Work task: From the entries below, copy every line that holds the word "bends".

Data under study:
********************
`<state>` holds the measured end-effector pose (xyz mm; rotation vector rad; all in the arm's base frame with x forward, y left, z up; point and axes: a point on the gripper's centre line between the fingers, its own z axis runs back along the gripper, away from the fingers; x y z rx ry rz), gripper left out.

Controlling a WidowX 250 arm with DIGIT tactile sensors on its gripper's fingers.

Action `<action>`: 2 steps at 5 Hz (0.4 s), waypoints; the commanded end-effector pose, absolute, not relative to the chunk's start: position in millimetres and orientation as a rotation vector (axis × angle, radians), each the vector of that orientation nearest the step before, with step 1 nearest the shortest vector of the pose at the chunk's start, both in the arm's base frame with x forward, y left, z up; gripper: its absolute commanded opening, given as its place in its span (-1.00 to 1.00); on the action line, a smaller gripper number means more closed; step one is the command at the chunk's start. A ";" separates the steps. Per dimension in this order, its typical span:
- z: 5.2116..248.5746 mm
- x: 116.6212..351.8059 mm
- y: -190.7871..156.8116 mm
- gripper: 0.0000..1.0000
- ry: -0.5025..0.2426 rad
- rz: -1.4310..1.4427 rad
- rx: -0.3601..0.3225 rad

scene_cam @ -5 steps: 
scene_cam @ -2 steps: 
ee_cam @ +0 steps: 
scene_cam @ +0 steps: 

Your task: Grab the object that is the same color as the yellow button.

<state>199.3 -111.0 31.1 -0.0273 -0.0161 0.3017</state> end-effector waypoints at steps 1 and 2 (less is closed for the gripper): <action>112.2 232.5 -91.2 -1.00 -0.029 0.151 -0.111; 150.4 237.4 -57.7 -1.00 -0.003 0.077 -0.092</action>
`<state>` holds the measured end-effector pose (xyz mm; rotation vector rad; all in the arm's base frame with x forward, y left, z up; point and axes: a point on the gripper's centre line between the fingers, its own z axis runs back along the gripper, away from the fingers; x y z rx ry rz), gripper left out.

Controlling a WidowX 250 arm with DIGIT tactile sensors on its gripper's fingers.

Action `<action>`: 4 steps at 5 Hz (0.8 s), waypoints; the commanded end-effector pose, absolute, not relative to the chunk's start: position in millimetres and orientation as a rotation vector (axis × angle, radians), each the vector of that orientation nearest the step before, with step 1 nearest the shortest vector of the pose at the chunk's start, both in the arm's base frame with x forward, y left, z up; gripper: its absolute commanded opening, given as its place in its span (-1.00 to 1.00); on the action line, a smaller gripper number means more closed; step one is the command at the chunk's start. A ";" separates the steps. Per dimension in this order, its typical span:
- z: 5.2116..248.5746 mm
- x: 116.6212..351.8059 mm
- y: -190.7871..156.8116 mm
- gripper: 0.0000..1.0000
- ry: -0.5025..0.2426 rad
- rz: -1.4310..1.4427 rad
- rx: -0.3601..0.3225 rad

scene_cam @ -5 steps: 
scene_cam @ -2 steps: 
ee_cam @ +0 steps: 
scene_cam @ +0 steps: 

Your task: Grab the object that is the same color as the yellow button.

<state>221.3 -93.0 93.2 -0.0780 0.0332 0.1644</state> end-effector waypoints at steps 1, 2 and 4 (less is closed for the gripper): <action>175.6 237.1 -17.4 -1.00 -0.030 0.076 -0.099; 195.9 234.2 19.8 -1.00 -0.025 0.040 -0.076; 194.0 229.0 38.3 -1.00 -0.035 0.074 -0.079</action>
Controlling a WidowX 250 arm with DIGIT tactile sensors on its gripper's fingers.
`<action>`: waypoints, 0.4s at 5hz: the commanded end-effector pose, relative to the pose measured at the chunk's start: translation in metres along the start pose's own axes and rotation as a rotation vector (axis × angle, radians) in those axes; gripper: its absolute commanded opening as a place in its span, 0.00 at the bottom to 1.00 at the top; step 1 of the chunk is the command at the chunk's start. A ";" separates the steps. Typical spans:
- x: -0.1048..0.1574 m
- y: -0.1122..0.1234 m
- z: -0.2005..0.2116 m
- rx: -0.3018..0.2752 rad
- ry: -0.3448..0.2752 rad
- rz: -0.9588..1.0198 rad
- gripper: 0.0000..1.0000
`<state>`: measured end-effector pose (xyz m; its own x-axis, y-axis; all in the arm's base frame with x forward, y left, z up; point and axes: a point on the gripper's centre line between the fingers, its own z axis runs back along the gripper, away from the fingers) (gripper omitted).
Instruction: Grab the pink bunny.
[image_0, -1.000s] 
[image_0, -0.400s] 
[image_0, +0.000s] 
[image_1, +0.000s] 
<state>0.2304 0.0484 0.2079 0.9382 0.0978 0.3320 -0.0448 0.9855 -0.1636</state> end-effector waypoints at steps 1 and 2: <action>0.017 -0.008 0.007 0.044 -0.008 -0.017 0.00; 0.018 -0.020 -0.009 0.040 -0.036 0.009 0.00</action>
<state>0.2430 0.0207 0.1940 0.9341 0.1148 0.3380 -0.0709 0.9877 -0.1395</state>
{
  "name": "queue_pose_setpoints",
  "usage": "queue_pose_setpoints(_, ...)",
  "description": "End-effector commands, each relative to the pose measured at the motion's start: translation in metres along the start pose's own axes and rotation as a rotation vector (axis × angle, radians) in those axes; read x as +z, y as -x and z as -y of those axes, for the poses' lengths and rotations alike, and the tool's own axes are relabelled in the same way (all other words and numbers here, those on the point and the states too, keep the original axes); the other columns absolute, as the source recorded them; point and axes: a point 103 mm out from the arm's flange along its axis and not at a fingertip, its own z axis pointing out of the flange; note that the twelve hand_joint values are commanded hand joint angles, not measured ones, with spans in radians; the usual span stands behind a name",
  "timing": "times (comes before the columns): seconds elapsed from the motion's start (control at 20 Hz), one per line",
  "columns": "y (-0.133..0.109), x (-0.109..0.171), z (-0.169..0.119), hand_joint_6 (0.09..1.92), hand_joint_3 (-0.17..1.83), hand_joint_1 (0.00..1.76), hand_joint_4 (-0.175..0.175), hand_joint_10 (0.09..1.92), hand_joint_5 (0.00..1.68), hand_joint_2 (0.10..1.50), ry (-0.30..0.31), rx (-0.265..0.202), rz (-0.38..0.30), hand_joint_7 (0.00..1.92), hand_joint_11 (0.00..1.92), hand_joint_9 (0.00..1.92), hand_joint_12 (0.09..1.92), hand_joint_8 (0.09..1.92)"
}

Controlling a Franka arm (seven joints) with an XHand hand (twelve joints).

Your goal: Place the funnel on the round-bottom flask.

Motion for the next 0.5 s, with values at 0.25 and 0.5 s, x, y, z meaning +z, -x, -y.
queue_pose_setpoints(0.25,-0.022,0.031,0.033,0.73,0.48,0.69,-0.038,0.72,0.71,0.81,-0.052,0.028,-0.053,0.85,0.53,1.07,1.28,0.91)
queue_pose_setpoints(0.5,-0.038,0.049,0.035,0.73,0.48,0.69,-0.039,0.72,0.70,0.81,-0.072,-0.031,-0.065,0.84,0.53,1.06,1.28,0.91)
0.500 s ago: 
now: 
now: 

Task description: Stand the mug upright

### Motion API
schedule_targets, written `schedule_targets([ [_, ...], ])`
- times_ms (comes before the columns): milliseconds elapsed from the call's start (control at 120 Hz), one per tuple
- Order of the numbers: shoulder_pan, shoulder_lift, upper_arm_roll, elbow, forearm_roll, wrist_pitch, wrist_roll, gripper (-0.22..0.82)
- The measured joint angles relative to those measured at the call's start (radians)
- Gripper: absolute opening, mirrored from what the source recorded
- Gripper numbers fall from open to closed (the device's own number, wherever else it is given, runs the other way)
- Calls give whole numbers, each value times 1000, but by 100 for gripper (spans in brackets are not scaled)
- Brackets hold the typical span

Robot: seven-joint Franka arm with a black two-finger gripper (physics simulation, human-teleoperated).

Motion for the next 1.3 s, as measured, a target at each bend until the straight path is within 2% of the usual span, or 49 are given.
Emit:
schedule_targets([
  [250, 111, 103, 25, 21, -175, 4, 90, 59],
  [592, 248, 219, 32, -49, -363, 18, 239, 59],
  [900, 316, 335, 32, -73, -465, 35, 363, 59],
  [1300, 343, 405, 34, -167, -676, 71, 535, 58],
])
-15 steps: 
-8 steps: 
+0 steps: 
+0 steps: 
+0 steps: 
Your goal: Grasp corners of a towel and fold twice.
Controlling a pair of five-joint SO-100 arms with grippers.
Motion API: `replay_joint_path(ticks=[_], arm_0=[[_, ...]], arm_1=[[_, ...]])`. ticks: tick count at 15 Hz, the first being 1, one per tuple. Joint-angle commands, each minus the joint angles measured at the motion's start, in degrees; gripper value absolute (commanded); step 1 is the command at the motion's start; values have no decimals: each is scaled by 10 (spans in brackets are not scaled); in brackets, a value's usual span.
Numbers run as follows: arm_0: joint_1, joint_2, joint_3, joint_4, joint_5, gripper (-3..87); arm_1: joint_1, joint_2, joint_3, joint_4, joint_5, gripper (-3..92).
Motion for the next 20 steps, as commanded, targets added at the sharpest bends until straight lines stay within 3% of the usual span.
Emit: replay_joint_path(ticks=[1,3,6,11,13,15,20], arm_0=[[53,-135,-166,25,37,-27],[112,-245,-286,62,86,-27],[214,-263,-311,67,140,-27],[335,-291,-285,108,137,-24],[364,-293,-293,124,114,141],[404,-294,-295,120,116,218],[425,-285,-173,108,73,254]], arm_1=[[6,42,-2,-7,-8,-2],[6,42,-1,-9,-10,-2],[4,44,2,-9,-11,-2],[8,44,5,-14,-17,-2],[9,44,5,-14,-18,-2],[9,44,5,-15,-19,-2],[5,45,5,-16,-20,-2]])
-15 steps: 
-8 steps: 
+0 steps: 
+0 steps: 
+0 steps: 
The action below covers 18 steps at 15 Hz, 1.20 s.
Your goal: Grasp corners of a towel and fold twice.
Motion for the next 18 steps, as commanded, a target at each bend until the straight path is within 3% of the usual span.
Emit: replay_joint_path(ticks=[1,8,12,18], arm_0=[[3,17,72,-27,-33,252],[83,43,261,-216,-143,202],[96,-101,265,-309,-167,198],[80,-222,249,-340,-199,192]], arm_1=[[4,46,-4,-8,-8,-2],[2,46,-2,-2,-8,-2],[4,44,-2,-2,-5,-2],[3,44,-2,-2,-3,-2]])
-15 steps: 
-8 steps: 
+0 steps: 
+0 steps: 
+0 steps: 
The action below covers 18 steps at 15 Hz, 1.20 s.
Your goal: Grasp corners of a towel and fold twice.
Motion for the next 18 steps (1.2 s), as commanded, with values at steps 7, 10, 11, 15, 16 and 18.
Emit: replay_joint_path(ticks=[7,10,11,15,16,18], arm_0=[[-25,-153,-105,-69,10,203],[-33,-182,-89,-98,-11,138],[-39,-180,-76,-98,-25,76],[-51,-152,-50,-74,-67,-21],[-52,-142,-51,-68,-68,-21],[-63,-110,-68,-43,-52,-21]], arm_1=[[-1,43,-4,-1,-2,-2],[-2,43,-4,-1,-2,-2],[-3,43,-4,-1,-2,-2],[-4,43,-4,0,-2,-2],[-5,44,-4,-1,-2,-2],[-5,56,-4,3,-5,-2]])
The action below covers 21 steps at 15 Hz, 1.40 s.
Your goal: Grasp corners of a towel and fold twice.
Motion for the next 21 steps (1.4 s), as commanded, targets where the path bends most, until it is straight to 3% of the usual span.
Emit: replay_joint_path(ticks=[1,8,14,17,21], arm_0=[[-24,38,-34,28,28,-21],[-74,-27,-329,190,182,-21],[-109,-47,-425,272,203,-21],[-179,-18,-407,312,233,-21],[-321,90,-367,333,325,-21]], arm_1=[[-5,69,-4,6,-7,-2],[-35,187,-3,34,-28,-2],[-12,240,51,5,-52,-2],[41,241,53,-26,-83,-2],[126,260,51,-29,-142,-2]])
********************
Solution to this problem:
Motion for the next 20 steps, as commanded, targets added at the sharpest bends until straight lines stay within 3% of the usual span.
Motion for the next 21 steps (1.4 s), as commanded, targets where the path bends most, until it is straight to 3% of the usual span.

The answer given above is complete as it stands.